The footer note acknowledges that older sources call this the DIKW Hierarchy with Wisdom at the top. Modern data-science practice prefers Insight because it names a deliverable rather than a virtue.
How to Use¶
- Hover over any layer to see its definition and the hospital-patient example
- Click on a layer to pin the callout so you can read the longer text
- Click again to release the pin and continue exploring
The Four Layers¶
- Data (base): Raw, unprocessed facts without context
- Information: Data placed in context — who, what, when, where
- Knowledge: Patterns and rules derived from information that support decisions
- Insight (top): Actionable, often non-obvious findings distilled from knowledge
Embedding This MicroSim¶
You can include this MicroSim on your website using the following iframe:
<iframe src="https://dmccreary.github.io/information-systems/sims/diki-pyramid/main.html"

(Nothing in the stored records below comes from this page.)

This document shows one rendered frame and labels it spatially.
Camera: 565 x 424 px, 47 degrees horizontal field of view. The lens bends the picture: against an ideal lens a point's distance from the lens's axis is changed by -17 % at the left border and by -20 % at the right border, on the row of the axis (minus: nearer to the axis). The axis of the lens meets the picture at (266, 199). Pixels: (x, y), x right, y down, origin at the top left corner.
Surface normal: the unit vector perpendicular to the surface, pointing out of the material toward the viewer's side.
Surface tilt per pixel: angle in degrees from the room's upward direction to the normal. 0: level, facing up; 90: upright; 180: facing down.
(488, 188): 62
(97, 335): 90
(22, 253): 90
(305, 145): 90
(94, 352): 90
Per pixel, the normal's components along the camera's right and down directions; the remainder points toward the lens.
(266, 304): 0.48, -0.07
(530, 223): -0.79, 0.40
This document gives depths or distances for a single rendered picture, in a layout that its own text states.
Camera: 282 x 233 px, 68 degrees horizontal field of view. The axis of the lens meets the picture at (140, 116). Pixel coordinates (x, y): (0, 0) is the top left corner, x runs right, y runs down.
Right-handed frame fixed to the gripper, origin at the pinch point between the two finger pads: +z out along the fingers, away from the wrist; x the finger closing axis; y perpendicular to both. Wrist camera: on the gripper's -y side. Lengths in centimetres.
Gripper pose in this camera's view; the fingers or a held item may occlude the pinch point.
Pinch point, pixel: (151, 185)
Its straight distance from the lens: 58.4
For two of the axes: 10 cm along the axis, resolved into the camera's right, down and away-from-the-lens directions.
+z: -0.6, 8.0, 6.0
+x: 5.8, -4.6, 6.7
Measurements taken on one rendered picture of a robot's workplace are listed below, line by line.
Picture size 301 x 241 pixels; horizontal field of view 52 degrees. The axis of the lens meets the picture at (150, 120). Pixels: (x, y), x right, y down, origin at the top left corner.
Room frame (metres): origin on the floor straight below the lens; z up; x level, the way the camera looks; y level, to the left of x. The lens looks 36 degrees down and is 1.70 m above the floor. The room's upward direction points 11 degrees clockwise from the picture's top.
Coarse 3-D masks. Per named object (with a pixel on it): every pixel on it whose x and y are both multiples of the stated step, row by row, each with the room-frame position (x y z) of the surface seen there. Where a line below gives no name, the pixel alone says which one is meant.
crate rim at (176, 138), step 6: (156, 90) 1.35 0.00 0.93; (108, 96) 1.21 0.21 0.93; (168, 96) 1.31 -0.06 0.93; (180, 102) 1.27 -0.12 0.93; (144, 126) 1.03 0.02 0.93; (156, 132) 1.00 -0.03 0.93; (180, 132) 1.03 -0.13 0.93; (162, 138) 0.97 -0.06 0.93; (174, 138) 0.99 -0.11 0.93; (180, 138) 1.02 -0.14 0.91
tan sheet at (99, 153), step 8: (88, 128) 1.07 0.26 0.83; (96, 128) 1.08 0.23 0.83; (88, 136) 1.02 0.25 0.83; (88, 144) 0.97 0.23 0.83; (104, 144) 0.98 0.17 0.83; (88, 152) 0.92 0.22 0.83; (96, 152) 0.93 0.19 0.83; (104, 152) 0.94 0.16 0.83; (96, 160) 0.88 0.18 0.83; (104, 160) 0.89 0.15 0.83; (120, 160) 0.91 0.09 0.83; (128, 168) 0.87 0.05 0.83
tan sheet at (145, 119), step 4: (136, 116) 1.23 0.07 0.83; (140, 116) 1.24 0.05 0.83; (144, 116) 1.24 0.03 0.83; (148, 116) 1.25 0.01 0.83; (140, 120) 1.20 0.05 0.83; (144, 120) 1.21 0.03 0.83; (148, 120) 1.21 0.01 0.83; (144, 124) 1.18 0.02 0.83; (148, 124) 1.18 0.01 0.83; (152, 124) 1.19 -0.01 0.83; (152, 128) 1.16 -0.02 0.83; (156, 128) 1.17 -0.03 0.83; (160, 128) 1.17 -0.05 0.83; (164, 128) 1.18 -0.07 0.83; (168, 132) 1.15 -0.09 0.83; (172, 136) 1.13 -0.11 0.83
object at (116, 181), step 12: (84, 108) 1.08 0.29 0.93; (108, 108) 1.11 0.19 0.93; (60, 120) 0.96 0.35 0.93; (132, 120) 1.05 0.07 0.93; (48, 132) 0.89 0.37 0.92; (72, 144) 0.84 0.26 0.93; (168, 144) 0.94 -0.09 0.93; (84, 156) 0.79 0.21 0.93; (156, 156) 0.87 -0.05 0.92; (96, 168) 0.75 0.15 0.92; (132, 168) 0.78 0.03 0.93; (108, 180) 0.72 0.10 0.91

height="602px" width="100%" scrolling="no"></iframe>
Lesson Plan¶
Learning Objectives¶
By the end of this activity, students will be able to:
- Name the four layers of the DIKI Hierarchy in order from bottom to top
- Classify a given example as Data, Information, Knowledge, or Insight, and justify the choice
- Explain why most failed IS projects fail at a layer transition rather than at a single layer
- Describe how the DIKI framing differs from the older DIKW Hierarchy and why "Insight" is now preferred over "Wisdom"
Suggested Activities¶
- Exploration (5 min) — Have students hover through all four layers, reading the patient example at each level
- Classification Drill (10 min) — Present 10 short statements drawn from a different domain (e.g., retail, weather, school) and have students classify each as Data, Information, Knowledge, or Insight
- Find-the-Layer-Transition (15 min) — Present three IS project failure case studies and have students identify which transition failed: D→I, I→K, or K→Insight
- Build-Your-Own (10 min) — Students pick a domain (their own job, a hobby, a sport) and write one example at each of the four layers
Assessment¶
- Quiz items asking the student to classify a statement into the correct DIKI layer
- Short answer: "Describe a real or fictional IS project that failed at the Information→Knowledge transition. What broke?"
- Comparison essay: "When would you call the top layer Insight instead of Wisdom, and why does it matter to a data team?"
References¶
- Ackoff, R. L. (1989). From Data to Wisdom. Journal of Applied Systems Analysis.
- Rowley, J. (2007). The wisdom hierarchy: representations of the DIKW hierarchy. Journal of Information Science.
- Frické, M. (2009). The Knowledge Pyramid: A Critique of the DIKW Hierarchy. Journal of Information Science.